[Opening Data for review section]

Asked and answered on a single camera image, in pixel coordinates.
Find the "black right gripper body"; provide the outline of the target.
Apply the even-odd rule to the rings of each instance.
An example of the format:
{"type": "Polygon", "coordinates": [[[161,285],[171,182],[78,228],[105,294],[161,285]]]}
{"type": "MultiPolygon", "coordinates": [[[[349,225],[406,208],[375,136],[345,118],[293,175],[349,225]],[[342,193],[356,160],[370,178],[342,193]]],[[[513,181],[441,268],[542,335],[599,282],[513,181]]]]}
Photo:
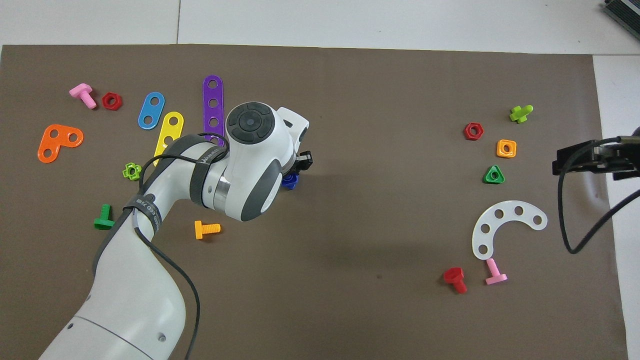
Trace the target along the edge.
{"type": "Polygon", "coordinates": [[[619,136],[618,142],[597,146],[597,174],[612,174],[613,180],[640,178],[640,135],[619,136]]]}

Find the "lime cross-head toy screw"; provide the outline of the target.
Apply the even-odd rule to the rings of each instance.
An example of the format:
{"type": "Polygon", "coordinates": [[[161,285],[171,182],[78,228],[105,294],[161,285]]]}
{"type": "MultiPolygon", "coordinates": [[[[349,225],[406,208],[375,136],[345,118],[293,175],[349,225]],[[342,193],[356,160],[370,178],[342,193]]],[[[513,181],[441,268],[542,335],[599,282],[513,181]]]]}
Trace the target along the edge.
{"type": "Polygon", "coordinates": [[[512,122],[517,122],[518,124],[522,124],[526,122],[527,116],[534,110],[532,105],[516,105],[510,110],[509,118],[512,122]]]}

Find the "green triangle toy nut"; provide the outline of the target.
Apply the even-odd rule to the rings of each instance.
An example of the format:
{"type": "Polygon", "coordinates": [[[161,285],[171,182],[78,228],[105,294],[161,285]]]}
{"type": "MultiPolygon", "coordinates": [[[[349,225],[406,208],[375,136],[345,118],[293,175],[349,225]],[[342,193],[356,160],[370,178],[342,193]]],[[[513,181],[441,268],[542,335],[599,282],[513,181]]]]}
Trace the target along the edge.
{"type": "Polygon", "coordinates": [[[506,178],[498,165],[490,166],[482,178],[483,183],[492,185],[502,184],[505,180],[506,178]]]}

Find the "orange plastic toy screw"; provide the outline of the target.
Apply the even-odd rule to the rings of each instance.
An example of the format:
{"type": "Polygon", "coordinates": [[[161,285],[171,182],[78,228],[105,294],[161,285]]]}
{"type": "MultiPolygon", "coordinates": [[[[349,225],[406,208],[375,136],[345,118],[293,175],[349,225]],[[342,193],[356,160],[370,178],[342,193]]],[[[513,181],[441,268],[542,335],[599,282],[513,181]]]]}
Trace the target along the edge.
{"type": "Polygon", "coordinates": [[[195,239],[203,240],[205,235],[218,234],[222,232],[222,226],[219,223],[203,223],[201,220],[194,221],[195,239]]]}

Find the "pink plastic toy screw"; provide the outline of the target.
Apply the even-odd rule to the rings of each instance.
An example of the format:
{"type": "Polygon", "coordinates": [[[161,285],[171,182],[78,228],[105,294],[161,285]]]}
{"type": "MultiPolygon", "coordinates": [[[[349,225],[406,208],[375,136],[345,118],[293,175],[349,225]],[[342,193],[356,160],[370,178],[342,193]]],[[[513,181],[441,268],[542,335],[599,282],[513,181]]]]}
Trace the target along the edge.
{"type": "Polygon", "coordinates": [[[87,83],[80,83],[69,89],[68,93],[71,97],[81,100],[83,104],[90,110],[95,110],[98,104],[92,96],[93,88],[87,83]]]}
{"type": "Polygon", "coordinates": [[[498,265],[493,258],[487,259],[486,265],[490,273],[490,276],[485,278],[485,283],[487,285],[493,285],[508,280],[508,276],[499,270],[498,265]]]}

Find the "red plastic toy screw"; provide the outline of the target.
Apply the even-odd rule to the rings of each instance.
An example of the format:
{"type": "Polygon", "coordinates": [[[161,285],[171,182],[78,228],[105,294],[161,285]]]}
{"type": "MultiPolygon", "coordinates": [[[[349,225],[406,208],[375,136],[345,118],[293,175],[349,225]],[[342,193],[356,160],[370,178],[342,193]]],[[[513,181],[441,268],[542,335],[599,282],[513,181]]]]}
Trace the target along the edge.
{"type": "Polygon", "coordinates": [[[452,267],[443,273],[445,284],[451,285],[458,294],[466,294],[467,286],[464,281],[465,274],[462,268],[452,267]]]}

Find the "green plastic toy screw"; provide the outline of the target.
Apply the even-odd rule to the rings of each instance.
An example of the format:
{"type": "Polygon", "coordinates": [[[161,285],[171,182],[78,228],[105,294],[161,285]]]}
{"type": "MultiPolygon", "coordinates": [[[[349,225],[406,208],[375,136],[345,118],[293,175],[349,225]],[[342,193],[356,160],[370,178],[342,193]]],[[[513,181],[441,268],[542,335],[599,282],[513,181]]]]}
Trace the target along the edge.
{"type": "Polygon", "coordinates": [[[93,227],[97,230],[110,230],[115,221],[111,219],[112,207],[109,203],[103,203],[100,207],[99,217],[93,221],[93,227]]]}

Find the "white curved five-hole plate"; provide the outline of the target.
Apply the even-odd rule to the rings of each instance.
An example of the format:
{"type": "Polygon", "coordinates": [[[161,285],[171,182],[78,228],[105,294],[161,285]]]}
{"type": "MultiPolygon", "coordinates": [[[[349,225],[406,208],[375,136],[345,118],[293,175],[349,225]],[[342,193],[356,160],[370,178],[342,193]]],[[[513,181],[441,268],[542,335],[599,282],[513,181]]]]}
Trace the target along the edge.
{"type": "Polygon", "coordinates": [[[506,200],[487,208],[478,217],[471,233],[471,250],[479,260],[487,260],[494,254],[494,237],[498,229],[511,222],[523,223],[535,231],[547,227],[547,215],[532,203],[506,200]]]}

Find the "brown paper table mat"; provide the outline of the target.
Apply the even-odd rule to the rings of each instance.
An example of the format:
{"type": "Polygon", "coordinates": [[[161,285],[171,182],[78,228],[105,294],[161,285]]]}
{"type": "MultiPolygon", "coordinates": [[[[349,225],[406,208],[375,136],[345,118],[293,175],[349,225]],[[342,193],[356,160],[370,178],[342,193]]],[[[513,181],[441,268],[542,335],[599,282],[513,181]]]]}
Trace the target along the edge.
{"type": "Polygon", "coordinates": [[[0,360],[36,360],[87,298],[114,214],[137,191],[158,130],[137,124],[147,94],[202,130],[202,82],[225,109],[246,101],[310,121],[314,164],[242,223],[180,201],[157,244],[195,282],[202,313],[190,360],[624,360],[613,228],[578,255],[557,219],[556,152],[601,139],[589,55],[219,45],[4,46],[0,62],[0,360]],[[69,95],[92,87],[91,110],[69,95]],[[103,107],[108,92],[117,111],[103,107]],[[511,109],[532,105],[523,123],[511,109]],[[482,124],[467,140],[468,123],[482,124]],[[82,144],[40,162],[49,125],[82,144]],[[496,155],[500,139],[518,144],[496,155]],[[499,166],[505,182],[483,176],[499,166]],[[503,201],[548,219],[494,235],[508,280],[487,285],[473,228],[503,201]],[[222,231],[195,238],[194,221],[222,231]],[[467,292],[443,273],[460,267],[467,292]]]}

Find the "purple four-hole toy bar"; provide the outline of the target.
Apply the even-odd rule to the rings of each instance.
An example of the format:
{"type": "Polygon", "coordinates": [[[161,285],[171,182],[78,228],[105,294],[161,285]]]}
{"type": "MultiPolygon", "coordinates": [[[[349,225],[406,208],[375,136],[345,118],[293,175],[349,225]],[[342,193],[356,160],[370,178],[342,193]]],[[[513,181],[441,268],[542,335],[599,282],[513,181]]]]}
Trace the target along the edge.
{"type": "Polygon", "coordinates": [[[226,136],[225,120],[223,81],[215,74],[208,75],[202,82],[203,132],[226,136]]]}

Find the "yellow three-hole toy bar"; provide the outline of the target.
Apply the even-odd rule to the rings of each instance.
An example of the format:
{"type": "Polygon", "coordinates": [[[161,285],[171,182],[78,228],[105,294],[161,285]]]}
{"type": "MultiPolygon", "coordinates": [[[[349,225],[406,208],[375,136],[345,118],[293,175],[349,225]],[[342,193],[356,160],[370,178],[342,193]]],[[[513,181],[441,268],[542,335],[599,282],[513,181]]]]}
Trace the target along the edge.
{"type": "Polygon", "coordinates": [[[178,111],[170,111],[162,119],[154,157],[162,155],[169,146],[182,136],[185,119],[178,111]]]}

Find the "dark ribbed metal device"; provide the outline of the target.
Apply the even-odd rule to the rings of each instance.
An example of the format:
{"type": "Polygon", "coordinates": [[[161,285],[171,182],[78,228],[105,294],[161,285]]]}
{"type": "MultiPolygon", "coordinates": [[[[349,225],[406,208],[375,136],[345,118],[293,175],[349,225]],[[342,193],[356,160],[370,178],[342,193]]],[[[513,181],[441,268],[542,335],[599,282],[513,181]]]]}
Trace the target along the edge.
{"type": "Polygon", "coordinates": [[[640,0],[604,0],[603,11],[618,23],[640,28],[640,0]]]}

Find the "blue two-hole toy bar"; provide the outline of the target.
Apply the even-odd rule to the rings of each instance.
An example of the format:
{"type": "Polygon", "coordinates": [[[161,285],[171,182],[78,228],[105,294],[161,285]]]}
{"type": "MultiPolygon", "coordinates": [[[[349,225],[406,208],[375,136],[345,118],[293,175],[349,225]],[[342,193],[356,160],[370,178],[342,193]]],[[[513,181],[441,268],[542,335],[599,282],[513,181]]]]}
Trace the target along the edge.
{"type": "Polygon", "coordinates": [[[165,106],[165,97],[162,93],[153,91],[146,95],[142,101],[137,123],[142,130],[153,130],[159,123],[165,106]]]}

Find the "orange heart three-hole plate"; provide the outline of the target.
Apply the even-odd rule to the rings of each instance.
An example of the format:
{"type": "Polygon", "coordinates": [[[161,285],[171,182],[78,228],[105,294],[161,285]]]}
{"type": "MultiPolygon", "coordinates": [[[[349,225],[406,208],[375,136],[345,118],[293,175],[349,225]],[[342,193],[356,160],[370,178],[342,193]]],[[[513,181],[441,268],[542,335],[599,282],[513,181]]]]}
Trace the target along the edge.
{"type": "Polygon", "coordinates": [[[61,148],[76,148],[82,144],[84,133],[77,127],[51,124],[43,132],[37,151],[38,160],[44,164],[54,162],[61,148]]]}

[Closing Data for review section]

Problem details:
Check every line of the entries for the string "three". Give only the number of lines that hold it.

Exercise response:
2